Cuelgo la llamada. Me visto la camiseta de “Teletón 2005”, cargo mi último lote de libros publicados, me paso un cepillo desbaratado por los dientes y me convierto en la persona más importante los próximos 15 minutos. Inmediatamente, doy marcha atrás. Me miro al espejo. La imagen me reclama: Coño, eres tú de nuevo. Excepto por esta cara familiar, los limpiadores arañando el parabrisas me piden un peso a cambio. Entonces, ¿podrían reconocerme si les muestro mi credencial de elector? ¿Las contraportadas en mis libros? ¿Mi American Express? O, ¿Podrían reconocer mi voz si les hablo al teléfono? ¿O al sentarme una fila atrás dentro del cine? ¿Tendrán igual impresión general de mí, viéndome de espaldas? ¿Recuerdan el tamaño de mi nariz? Es algo abstracto, el modo que recuerdas una cara, especialmente cuando se trata de describir un retrato hablado. Ayer fallecieron cuatro dibujantes de la policía: uno en un asesinato y tres en la reconstrucción de los hechos. Afuera, camino despacio, con la vista baja. Es cierto, ellos dirán que olvidé el gancho del closet debajo de la camisa, pero voy declarando las migajas de regreso a la casa de jengibre. Al caminar, yo convierto el pavimento en algo específico. Yo elijo mis cuentos de modo específico. Yo miro las cosas tres veces, regresándole su importancia a los detalles, tomándolos a manos llenas. Así, poniendo tus malvasías en mi cubeta, puedo escapar de puntillas sobre los adoquines del Edén. Los grigori no hacen hielo porque no se saben la receta. En fin, alguien me conoce por mis actos.

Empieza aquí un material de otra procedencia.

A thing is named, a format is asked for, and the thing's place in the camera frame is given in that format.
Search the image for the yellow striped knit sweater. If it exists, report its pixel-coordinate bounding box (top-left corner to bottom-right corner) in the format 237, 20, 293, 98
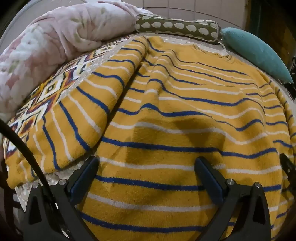
6, 35, 296, 241

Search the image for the geometric patterned cloth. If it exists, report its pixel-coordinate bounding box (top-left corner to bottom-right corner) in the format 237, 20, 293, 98
3, 37, 130, 160

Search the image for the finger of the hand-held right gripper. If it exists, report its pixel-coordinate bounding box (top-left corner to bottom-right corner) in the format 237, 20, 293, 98
279, 153, 296, 186

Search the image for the olive spotted pillow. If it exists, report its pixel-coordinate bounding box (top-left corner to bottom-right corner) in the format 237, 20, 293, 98
135, 14, 221, 44

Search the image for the pink floral comforter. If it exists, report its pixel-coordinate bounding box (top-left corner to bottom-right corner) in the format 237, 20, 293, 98
0, 0, 144, 116

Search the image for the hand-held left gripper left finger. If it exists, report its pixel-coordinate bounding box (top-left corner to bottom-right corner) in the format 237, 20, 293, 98
22, 156, 100, 241

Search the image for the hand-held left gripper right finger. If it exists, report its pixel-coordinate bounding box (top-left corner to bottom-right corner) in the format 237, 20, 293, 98
195, 156, 271, 241

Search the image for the black cable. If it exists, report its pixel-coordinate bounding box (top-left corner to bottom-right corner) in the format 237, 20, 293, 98
0, 119, 50, 200

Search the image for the dark wooden cabinet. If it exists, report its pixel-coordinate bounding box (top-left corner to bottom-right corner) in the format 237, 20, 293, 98
245, 0, 296, 65

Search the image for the teal pillow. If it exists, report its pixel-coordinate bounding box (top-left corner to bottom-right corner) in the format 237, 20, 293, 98
220, 27, 294, 84

Pienso: Siendo joven, ya era bastante popular en mis escuelas. Cuadro de honor, ya saben. Por el mismo motivo, mis amigos eran pocos. Para agravar la situación, yo prefería que los amigos fueran mujeres, pero con nombres masculinos. O al menos con diferencia de una letra. Mi preferencia en otras áreas fue definiendo mi persona en la medida que crecía. Por ejemplo, cuando el maestro borra el pizarrón, yo borro mi cuaderno al mismo tiempo. Ahí lo tienes, Baudelaire, la postura autoindulgente de los poetas simbolistas. Gracias por venir. Vuelve a sonar el celular.
-Chale, ¿Cómo me encontraste en Ganímedes? –respondo.
-Gabriel, en realidad no es un evento oficial, así que no esperes que se guarde la experiencia intelectual en los libros de historia…
-¿Puedo leer un poema mío?
-Depende del tiempo
-Bueno, supongamos que llueve.
-Pues solamente plomo, pero tampoco te comparo con Malcom X.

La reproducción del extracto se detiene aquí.